Ella tersenyum dan mengangguk merespon ucapan ibunya. Pun keluarga tak lagi ada yang menanyakan tentang bulan madu antaranya dan Christian. Keluarga tak memaksa, karena Ella yang menjadi istrinya Christian saja sangat mengerti akan posisi Christian yang tengan sibuk. Maka para keluarga diharuskan untuk memahami kondisi yang ada.
Claudia tetap menikmati sarapannya, tanpa memedulikan percakapan yang dia dengar. Namun, Claudia tak menyadari kalau selama dia makan—Christian sedikit mencuri-curi pandang melihgat gadis itu.
“Claudia.” Tadeo—ayah Christian—memanggil Claudia.
Claudia mengalihkan pandangannya, menatap Tadeo. “Iya, Paman?” jawabnya sopan.

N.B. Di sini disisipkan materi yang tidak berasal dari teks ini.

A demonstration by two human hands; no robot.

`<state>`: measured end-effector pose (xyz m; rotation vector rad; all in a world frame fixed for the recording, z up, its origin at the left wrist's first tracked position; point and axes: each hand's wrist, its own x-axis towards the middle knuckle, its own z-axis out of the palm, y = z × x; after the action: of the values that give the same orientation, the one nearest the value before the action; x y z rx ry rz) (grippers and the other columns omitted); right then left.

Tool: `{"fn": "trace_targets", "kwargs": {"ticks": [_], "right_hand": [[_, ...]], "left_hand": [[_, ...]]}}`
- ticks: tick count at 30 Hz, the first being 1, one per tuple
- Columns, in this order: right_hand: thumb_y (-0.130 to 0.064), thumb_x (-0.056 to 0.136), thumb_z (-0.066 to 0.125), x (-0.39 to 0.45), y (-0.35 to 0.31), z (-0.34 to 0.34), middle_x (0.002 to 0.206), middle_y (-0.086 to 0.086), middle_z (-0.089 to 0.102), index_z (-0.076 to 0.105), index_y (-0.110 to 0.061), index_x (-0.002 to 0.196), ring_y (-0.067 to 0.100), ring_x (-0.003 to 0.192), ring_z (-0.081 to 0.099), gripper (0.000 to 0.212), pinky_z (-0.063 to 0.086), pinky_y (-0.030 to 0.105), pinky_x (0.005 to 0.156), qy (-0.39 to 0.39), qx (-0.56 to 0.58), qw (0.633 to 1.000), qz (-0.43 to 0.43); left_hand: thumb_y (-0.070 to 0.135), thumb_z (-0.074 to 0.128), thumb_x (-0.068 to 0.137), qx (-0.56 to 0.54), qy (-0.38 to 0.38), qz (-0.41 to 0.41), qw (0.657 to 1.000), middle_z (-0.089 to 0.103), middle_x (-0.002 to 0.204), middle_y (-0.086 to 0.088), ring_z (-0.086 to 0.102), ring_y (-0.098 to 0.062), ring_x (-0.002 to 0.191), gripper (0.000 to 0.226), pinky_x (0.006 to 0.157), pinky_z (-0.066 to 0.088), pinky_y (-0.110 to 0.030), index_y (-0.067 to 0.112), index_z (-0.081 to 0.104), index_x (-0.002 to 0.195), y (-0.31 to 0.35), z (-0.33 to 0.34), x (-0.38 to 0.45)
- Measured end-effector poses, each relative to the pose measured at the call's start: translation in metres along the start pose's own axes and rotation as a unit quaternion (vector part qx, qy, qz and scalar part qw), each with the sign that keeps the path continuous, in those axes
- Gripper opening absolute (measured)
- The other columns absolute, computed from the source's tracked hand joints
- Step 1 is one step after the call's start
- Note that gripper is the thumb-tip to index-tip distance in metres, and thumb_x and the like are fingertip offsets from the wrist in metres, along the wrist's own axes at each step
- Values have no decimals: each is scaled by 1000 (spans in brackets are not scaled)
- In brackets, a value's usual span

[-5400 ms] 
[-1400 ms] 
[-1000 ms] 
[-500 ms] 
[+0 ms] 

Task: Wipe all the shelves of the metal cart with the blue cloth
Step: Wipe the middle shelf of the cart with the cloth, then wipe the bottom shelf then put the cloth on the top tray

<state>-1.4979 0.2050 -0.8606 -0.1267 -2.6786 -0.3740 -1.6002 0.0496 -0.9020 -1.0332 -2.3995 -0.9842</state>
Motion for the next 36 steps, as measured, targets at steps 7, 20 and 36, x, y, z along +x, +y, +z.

“Paman dengar kau kuliah mengambil jurusan Interior Design?” ujar Tadeo bertanya memastikan.
Claudia mengangguk sopan. “Iya, Paman. Aku mengambil jurusan Interior Design.”
“Kapan kau lulus, Claudia?” tanya Tadeo lagi memastikan.

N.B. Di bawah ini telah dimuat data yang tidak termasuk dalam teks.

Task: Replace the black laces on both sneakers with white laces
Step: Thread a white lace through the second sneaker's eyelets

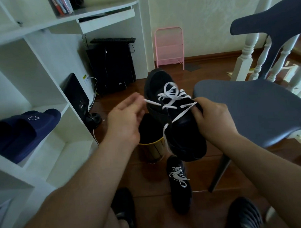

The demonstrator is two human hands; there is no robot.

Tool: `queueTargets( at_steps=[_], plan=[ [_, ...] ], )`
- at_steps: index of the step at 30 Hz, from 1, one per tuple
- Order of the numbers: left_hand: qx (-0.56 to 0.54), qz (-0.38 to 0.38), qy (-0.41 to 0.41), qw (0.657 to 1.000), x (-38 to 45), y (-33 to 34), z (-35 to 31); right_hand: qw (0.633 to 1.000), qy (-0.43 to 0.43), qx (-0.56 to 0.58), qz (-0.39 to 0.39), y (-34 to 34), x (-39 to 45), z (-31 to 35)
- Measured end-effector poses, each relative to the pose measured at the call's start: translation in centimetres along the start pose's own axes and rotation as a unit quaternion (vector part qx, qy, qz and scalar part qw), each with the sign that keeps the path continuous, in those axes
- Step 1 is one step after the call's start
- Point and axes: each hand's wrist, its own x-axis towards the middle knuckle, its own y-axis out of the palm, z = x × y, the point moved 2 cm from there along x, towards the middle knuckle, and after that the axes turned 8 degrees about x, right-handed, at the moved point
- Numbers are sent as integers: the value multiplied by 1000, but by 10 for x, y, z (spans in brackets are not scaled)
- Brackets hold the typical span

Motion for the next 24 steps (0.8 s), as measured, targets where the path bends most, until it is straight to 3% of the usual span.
queueTargets(
  at_steps=[4, 6, 8, 10, 13, 14, 18, 20, 24],
  plan=[
    [-188, -60, -2, 980, 30, -34, -27, 999, -29, -8, -28, -4, 2, 0],
    [-81, -50, 9, 995, 28, -33, -24, 999, -36, -2, -30, -3, 2, 3],
    [167, 1, 56, 984, 18, -20, -12, 999, -38, 9, -27, 0, 0, 9],
    [374, 47, 131, 917, 8, -5, 0, 998, -50, 9, -33, 3, -2, 12],
    [578, 72, 277, 764, -1, 1, 5, 998, -51, 7, -35, 3, -1, 12],
    [595, 80, 287, 746, -1, -1, 4, 998, -53, 1, -35, 2, -1, 11],
    [607, 133, 243, 744, 9, -12, 0, 997, -63, -21, -27, 1, -3, 5],
    [649, 122, 239, 712, 15, -20, -5, 997, -67, -33, -18, 1, -4, 3],
    [760, 17, 172, 626, 29, -48, -21, 997, -63, -41, -25, -4, -3, -2]
  ],
)
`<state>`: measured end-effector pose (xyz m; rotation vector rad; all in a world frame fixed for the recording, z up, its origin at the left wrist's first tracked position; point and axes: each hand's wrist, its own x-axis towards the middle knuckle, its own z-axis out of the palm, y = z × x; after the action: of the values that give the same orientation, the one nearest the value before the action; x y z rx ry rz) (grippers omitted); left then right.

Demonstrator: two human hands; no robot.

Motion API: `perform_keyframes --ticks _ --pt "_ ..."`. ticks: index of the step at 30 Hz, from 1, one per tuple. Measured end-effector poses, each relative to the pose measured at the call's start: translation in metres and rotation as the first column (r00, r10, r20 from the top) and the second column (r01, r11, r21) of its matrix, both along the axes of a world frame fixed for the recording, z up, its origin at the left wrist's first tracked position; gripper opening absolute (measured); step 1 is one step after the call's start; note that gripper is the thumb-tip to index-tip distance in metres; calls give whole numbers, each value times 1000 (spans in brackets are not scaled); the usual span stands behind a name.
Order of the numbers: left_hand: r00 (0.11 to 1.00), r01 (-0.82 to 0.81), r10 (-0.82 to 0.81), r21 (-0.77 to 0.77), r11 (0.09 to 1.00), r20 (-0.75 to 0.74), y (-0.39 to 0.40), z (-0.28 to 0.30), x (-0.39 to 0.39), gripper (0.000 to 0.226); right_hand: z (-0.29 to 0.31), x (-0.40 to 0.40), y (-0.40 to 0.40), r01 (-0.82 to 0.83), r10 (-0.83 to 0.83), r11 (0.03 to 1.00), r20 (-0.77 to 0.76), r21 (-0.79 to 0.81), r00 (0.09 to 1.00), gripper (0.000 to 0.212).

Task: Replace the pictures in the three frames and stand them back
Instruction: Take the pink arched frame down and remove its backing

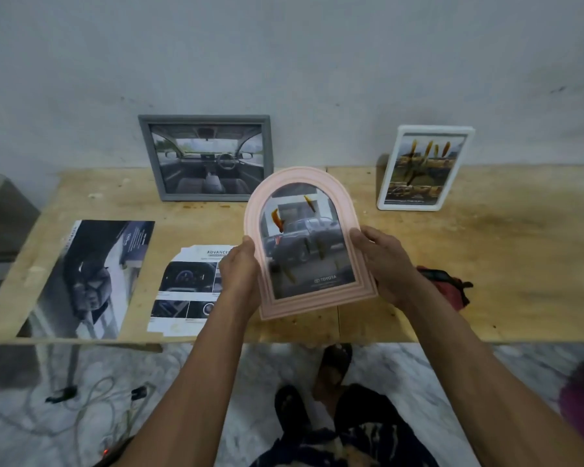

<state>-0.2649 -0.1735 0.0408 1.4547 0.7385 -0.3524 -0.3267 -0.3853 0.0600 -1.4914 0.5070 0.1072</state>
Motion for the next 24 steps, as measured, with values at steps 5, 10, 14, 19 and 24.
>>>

“Tahun ini adalah tahun terakhirku, Paman,” jawab Claudia sopan.
“Great.” Tadeo mengangguk-anggukan kepalanya. “Lalu, apa kau sudah memiliki rencana? Perusahaan keluargamu bergerak di bidang perdagangan, tidak sesuai dengan jurusan yang kau ambil.”
Claudia tersenyum samar. Gadis itu memang memilih sendiri jurusan kuliahnya. Dia enggan untuk terlibat dalam perusahaan keluarga. Rasa cintanya pada dunia desain terutama dalam menata ruangan—itu yang membuat Claudia mengambil jurusan Interior Design.
Sebenarnya, Claudia pernah mendapatkan tantangan dari kedua orang tuanya tentang jurusan yang dirinya ambil, namun akhirnya kedua orang tua Claudia menuruti keinginan Claudia, di kala gadis itu tetap bersikukuh pada pendiriannya.
“Mungkin setelah aku lulus kuliah nanti, aku akan mencoba melamar pekerjaan di perusahaan yang cocok dengan jurusan kuliahku,” jawab Claudia pelan dan sopan.
“Claudia sedikit keras kepala, Tadeo. Dia ingin menggapai impiannya dengan usahanya sendiri. Dia tidak mau terlibat di perusahaanku,” sambung Benny dengan senyuman tipis di wajahnya.
Tadeo pun tersenyum. “Kalau begitu setelah Claudia lulus kuliah, dia bisa bergabung dengan perusahaan yang Christian pimpin. Christian memegang alih perusahaan arsitektur. Dia pasti sangat membutuhkan seorang Interior design.”
Mata Claudia sedikit melebar mendengar ucapan Tadeo. Wajahnya memucat akibat rasa terkejutnya. Jantungnya seolah ingin berhenti berdetak mendengar tawaran Tadeo. “T-tidak usah, Paman. A-aku bisa sendiri mencari pekerjaan.”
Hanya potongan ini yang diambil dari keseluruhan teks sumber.